When it comes to damage assessment deep inside an engine there is "simply no alternative" to a borescope system, according to MRO manager at Corporate Air, John Paul.
Corporate Air, an air charter and aircraft maintenance services provider, frequently relies on a borescope to inspect its fleet.
Recently a bird went through one of the company's aircraft turbine engines, meaning Paul and his team had to find out the extent of the internal damage caused by the unfortunate collision. They chose to purchase the RF Systems VJ 3.9mm articulating video borescope from imaging technology specialist Inline Systems in September 2012.
"We were able to discover quite quickly with the borescope exactly how far into the engine the bird had gone," Paul told IndustrySearch.
"That led us to remove the engine without needing to perform any disassembly to find out if there were more issues not visible from the outside.
"We could see the damage deep within the engine and in the end we didn't have to pull too much off."
While the engine had to be removed, a replacement has since been installed and the aircraft is back flying.
"Any time there's a requirement to see inside an engine we'll generally use this borescope," Paul said.
"It saved disassembly time since we could ascertain if anything needed to be pulled apart before actually starting the work.
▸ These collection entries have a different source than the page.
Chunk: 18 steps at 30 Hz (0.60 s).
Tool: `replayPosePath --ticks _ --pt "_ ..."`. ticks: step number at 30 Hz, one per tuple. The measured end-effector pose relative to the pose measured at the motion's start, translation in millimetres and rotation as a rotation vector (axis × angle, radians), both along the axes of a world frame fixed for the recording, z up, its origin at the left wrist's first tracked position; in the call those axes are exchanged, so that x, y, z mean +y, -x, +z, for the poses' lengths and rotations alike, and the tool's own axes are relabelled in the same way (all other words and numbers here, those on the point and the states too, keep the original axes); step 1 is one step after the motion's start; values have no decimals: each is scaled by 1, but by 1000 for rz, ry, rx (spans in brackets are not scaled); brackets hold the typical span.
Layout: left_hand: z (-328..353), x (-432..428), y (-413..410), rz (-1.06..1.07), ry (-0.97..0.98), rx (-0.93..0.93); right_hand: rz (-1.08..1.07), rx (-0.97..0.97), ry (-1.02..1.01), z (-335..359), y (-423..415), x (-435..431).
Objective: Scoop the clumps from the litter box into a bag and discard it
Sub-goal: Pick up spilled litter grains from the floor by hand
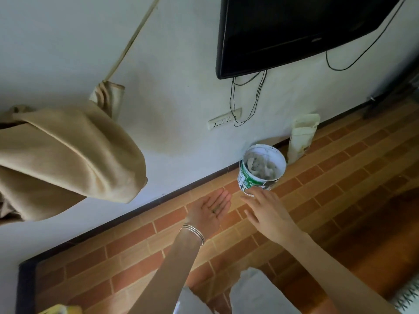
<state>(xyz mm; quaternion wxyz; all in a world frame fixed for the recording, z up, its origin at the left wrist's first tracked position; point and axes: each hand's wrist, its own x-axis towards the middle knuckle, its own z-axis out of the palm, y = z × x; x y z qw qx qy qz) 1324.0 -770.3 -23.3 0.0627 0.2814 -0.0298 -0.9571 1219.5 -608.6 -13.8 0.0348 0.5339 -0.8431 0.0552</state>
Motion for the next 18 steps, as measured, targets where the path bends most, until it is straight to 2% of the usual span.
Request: replayPosePath --ticks 1,3,6,11,18 --pt "6 13 10 2 -41 -55 5 -3 -5 2 14 7" --pt "14 32 39 -19 15 -197 28 2 -15 5 44 23" --pt "21 42 73 16 24 -253 26 8 -50 7 92 46" --pt "22 41 125 -21 27 -225 -20 -4 -51 5 151 62" --pt "10 42 190 -143 5 -255 -64 0 -35 6 192 53"
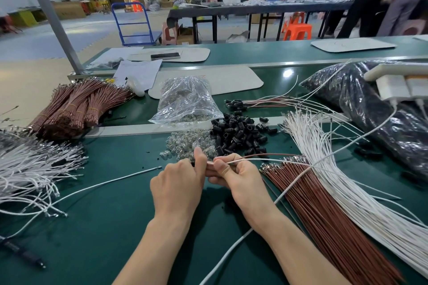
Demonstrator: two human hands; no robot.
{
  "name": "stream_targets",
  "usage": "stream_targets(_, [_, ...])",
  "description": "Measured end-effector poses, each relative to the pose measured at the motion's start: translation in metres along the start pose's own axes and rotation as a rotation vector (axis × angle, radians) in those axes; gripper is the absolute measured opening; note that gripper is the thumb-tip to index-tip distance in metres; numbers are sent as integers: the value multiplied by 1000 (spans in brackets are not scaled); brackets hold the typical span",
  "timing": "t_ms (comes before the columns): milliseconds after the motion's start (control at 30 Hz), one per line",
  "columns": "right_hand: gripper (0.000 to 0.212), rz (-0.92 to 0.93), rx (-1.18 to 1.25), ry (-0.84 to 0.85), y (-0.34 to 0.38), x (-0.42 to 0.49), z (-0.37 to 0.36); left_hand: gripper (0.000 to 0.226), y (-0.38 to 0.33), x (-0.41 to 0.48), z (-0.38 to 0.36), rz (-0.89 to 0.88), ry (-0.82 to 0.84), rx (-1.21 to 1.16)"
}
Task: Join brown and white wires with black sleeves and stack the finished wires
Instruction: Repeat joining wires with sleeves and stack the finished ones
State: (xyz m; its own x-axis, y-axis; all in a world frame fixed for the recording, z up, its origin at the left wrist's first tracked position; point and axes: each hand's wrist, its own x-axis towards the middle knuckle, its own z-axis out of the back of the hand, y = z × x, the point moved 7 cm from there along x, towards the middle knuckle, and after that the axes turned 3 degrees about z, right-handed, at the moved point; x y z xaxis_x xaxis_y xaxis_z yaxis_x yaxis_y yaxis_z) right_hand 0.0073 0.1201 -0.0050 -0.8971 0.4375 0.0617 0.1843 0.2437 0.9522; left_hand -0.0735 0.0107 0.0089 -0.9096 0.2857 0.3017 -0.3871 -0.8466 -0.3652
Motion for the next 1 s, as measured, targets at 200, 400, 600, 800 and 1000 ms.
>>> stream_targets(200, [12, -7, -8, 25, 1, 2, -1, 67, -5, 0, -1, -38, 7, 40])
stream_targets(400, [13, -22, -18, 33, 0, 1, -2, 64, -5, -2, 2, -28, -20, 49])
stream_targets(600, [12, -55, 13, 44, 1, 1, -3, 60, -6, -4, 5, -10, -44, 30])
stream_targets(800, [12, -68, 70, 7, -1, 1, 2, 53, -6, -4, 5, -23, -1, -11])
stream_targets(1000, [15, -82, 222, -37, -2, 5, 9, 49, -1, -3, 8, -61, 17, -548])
For interior wear and tear, there's no other way to do it."
Paul said the borescope driver had to reach about six inches inside the engine before performing a U-turn and heading back in the opposite direction.
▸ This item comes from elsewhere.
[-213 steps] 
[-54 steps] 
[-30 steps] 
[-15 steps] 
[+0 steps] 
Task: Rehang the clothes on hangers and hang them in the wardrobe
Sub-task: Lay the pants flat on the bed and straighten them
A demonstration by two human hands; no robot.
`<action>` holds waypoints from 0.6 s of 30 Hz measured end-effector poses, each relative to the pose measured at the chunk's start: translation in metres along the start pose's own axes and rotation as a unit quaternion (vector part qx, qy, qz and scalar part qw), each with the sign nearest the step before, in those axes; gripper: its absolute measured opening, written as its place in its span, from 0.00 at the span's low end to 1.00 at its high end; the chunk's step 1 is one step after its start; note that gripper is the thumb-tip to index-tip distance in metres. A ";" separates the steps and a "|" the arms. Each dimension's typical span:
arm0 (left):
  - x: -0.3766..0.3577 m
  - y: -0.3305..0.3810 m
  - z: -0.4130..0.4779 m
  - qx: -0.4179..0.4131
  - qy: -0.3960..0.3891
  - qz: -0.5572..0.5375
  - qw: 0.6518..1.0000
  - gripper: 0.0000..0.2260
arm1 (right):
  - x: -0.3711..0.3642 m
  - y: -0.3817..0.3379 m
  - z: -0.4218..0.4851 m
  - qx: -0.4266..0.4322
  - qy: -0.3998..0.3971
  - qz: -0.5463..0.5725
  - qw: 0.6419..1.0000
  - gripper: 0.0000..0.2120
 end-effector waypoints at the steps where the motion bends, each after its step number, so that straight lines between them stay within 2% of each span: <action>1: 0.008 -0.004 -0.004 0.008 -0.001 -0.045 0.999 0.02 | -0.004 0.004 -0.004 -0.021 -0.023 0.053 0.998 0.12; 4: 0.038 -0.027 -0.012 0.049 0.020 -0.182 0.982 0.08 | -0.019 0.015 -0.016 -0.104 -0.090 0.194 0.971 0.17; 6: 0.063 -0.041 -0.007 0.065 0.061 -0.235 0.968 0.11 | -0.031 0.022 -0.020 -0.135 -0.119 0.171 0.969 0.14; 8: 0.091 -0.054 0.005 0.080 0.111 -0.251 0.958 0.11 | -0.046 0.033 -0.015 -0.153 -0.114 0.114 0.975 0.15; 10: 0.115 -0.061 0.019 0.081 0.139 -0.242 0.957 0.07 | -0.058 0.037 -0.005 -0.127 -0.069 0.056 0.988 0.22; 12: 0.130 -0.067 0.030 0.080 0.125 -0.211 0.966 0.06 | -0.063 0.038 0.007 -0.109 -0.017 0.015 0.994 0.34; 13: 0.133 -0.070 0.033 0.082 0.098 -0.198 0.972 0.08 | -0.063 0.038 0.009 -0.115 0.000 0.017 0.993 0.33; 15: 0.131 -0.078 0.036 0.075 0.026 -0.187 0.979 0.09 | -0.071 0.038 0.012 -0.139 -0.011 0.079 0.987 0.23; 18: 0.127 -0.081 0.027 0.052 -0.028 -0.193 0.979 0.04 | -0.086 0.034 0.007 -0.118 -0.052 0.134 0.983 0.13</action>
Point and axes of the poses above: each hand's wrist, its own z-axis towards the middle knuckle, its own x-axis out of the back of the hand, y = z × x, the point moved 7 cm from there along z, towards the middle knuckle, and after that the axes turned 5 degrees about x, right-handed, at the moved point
"There's simply no alternative to achieving something like that," he said.
"As often happens we had to go through what's called a nozzle guide vane stage, which is like a series of stationary blades inside the engine. The borescope allowed us to do that and see inside.
"It's all about reducing time. If we can save time, and therefore money, that's the name of the game."
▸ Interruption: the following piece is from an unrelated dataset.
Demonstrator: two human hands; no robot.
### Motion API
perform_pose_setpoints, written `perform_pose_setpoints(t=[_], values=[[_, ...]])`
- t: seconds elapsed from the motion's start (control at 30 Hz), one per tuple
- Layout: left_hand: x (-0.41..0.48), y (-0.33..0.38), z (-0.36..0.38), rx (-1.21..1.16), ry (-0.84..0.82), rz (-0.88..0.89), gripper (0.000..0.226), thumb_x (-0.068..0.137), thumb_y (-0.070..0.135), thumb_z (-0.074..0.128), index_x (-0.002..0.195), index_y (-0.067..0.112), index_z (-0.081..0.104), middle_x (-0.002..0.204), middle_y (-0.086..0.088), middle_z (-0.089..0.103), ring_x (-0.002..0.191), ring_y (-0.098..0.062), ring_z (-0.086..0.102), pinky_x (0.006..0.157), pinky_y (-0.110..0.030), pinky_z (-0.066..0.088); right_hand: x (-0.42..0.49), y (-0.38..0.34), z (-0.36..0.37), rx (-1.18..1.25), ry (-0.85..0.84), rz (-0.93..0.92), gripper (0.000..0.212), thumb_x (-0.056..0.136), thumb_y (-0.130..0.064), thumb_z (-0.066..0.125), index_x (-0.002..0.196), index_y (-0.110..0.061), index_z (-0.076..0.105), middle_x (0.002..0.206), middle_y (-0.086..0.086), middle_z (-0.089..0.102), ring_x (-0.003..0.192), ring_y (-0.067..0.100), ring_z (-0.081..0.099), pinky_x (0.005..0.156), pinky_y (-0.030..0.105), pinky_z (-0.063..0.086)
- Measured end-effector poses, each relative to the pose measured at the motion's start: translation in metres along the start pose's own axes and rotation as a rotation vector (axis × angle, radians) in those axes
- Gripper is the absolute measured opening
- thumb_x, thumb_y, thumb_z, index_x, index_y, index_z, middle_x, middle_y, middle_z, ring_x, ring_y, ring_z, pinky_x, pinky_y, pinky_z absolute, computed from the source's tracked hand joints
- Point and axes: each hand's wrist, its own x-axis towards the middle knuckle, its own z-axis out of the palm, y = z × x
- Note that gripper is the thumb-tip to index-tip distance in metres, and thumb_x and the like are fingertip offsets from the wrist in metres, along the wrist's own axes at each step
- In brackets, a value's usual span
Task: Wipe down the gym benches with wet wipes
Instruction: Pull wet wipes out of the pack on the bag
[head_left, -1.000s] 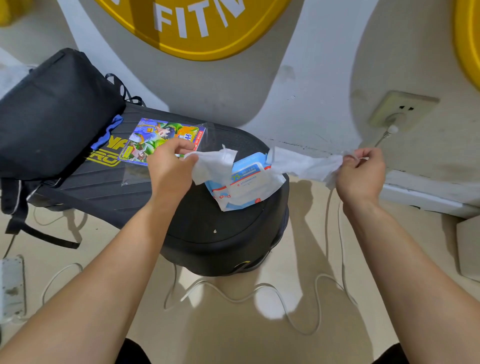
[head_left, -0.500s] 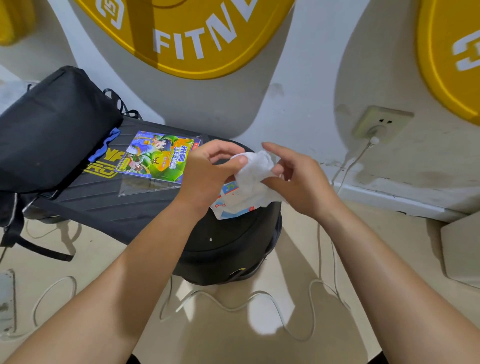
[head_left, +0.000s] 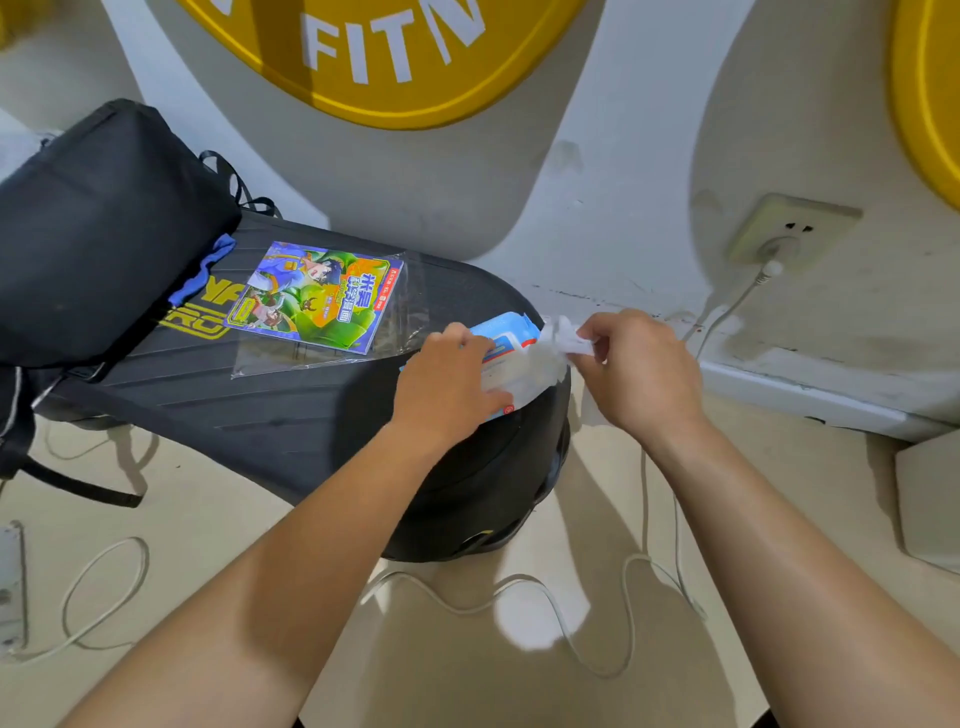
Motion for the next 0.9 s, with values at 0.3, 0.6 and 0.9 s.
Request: perform_pose_setpoints(t=[0.3,0.6,0.9], values=[[0.012,-0.014,-0.004,-0.154,-0.039,-0.074,0.051,0.083,0.054,0.072,0.129,0.033,0.064,0.116,0.006,0.060,0.103,-0.016,0.058,0.085,-0.033,0.049,0.000,0.006,0.029,-0.113,-0.334,-0.228,0.019,0.090,-0.033,0.061,0.107,-0.043,0.062,0.128,-0.011,0.061,0.108,0.023,0.053,0.075,0.031,0.045],[0.027,-0.036,-0.010,-0.294,0.263,-0.254,0.030,0.090,0.028,0.069,0.119,0.020,0.062,0.110,0.003,0.063,0.097,-0.016,0.059,0.080,-0.032,0.050,0.003,-0.003,0.013,-0.156,-0.375,-0.189,0.030,0.095,-0.042,0.058,0.124,-0.038,0.062,0.112,0.003,0.059,0.103,0.028,0.057,0.078,0.030,0.038],[0.021,-0.024,0.003,-0.256,-0.056,0.146,0.030,0.100,0.035,0.058,0.129,0.032,0.064,0.131,0.000,0.049,0.120,-0.016,0.048,0.097,-0.026,0.038,0.021,-0.023,0.000,0.208,-0.056,-0.023,0.025,0.086,-0.012,0.054,0.100,-0.031,0.060,0.094,-0.009,0.067,0.088,0.026,0.058,0.067,0.035,0.048]])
Paul said the borescope helped Corporate Air know the problem it was up against, before beginning disassembly, as the VJ 3.9mm can see into the smallest areas with its ultra-thin insertion tube and joystick 360 over 90dg in every possible direction at its bending section.
There is not a smaller four-way articulating video borescope anywhere in the world. Images and video can be captured during an inspection and saved directly to the built-in micro SD card with the click of a button.
"If we've got some sheet metal that's cracked on the outside we might look inside the structure to see if there's a reason why, which will sometimes tell us if we need to pull it apart or not," he said.
"We can take a photo of inside the engine, send it to the engine shop, and they can come back with an immediate answer."
Most members of the Corporate Air team have a lot of experience with these systems, and Paul said the VJ 3.9mm has become their borescope of choice.
"It's a tool we've always had – we've got three different brands here and this one is proving to be highly reliable, so we're very happy with it," Paul said.
"It is also very affordable for what it does."